> AIM OF THE TASK
Output range, inclusive: from the line containing "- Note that" to the line containing "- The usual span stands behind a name". Restate those lines from the data below word for word and only those.

> INFORMATION SHOWN
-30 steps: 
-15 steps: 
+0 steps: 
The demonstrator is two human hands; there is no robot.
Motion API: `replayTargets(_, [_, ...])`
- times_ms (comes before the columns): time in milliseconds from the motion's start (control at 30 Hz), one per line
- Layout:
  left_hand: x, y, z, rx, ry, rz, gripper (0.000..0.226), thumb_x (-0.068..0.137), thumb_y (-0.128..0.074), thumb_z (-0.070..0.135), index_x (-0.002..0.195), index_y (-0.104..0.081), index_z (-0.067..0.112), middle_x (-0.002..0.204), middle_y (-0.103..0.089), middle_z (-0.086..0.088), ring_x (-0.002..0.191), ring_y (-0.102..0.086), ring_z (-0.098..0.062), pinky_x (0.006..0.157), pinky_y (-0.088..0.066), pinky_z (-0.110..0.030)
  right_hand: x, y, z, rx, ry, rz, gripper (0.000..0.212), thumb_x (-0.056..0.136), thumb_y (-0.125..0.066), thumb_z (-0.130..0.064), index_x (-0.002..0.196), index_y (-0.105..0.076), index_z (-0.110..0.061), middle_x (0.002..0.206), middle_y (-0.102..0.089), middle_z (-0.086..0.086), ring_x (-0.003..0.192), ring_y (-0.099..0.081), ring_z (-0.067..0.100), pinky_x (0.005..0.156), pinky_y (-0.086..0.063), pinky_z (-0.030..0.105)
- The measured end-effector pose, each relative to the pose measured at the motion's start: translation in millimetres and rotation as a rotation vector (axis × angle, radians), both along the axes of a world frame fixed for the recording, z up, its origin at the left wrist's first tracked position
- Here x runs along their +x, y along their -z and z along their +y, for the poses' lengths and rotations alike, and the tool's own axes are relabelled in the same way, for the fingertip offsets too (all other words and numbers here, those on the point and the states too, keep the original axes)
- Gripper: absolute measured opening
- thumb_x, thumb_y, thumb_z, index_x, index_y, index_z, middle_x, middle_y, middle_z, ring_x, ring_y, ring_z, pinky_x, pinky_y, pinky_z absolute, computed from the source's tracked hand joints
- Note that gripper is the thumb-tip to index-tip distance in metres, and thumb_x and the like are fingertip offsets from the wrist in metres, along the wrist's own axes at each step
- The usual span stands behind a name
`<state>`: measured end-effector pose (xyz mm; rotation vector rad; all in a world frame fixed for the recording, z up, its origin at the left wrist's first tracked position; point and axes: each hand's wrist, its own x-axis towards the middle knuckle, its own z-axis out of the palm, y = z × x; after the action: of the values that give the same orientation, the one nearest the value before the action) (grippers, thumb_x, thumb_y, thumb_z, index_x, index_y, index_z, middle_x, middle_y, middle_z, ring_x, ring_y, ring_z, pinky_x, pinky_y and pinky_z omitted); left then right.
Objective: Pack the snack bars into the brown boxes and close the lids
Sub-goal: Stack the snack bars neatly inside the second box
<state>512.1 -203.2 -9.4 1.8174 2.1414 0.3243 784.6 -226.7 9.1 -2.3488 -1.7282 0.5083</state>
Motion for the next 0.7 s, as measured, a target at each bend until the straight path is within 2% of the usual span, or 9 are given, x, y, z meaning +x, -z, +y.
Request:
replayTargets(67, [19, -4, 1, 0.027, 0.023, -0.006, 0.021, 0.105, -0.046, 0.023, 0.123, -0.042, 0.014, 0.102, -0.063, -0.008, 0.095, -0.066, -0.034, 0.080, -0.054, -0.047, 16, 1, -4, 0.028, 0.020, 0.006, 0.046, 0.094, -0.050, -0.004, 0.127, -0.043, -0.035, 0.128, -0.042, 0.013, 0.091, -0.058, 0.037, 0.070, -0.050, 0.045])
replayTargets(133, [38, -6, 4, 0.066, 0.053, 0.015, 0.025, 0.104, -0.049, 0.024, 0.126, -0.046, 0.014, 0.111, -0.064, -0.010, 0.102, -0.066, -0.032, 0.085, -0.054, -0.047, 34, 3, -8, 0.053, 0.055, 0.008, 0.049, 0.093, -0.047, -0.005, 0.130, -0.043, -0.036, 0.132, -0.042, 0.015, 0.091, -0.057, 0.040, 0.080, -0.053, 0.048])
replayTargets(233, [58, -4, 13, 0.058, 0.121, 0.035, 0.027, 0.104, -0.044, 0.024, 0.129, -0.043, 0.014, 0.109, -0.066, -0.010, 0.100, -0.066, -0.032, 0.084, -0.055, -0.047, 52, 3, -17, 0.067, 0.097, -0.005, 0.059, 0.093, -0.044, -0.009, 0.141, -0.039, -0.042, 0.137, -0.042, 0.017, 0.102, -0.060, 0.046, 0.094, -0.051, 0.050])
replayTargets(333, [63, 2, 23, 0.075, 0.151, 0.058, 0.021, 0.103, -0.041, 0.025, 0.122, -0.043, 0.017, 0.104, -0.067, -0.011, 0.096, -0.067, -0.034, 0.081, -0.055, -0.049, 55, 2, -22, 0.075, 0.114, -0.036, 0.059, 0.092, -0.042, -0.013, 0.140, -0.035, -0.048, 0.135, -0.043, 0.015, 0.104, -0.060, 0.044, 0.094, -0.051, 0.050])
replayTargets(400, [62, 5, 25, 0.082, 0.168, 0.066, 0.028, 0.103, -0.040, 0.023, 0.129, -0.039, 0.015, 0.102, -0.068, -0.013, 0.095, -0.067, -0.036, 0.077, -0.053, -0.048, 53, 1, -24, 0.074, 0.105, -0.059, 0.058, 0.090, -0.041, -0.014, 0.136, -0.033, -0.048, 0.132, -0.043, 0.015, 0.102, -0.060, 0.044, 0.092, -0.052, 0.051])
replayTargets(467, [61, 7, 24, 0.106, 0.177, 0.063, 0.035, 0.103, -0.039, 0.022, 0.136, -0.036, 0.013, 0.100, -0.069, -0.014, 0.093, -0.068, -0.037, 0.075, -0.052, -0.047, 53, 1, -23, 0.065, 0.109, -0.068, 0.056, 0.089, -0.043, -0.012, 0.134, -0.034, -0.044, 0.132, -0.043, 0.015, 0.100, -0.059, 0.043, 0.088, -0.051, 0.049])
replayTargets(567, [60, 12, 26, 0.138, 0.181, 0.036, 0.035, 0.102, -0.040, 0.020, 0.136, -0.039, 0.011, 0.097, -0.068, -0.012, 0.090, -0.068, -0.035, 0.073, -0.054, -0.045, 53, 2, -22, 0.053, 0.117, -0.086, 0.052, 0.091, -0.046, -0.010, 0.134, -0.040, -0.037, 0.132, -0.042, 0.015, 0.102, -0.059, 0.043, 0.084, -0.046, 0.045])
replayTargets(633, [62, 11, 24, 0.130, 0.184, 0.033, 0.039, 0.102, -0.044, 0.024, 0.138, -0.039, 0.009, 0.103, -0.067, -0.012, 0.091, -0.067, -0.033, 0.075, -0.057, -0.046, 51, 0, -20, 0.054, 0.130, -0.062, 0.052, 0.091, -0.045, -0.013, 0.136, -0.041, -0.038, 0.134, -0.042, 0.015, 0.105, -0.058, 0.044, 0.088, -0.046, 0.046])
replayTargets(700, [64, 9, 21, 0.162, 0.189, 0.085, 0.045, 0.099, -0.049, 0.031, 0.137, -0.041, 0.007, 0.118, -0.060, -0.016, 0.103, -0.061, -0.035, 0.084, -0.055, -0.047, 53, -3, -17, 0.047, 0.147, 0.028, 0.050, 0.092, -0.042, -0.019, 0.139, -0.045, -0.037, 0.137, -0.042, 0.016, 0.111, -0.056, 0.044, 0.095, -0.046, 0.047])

> YOUR RESPONSE
- Note that gripper is the thumb-tip to index-tip distance in metres, and thumb_x and the like are fingertip offsets from the wrist in metres, along the wrist's own axes at each step
- The usual span stands behind a name

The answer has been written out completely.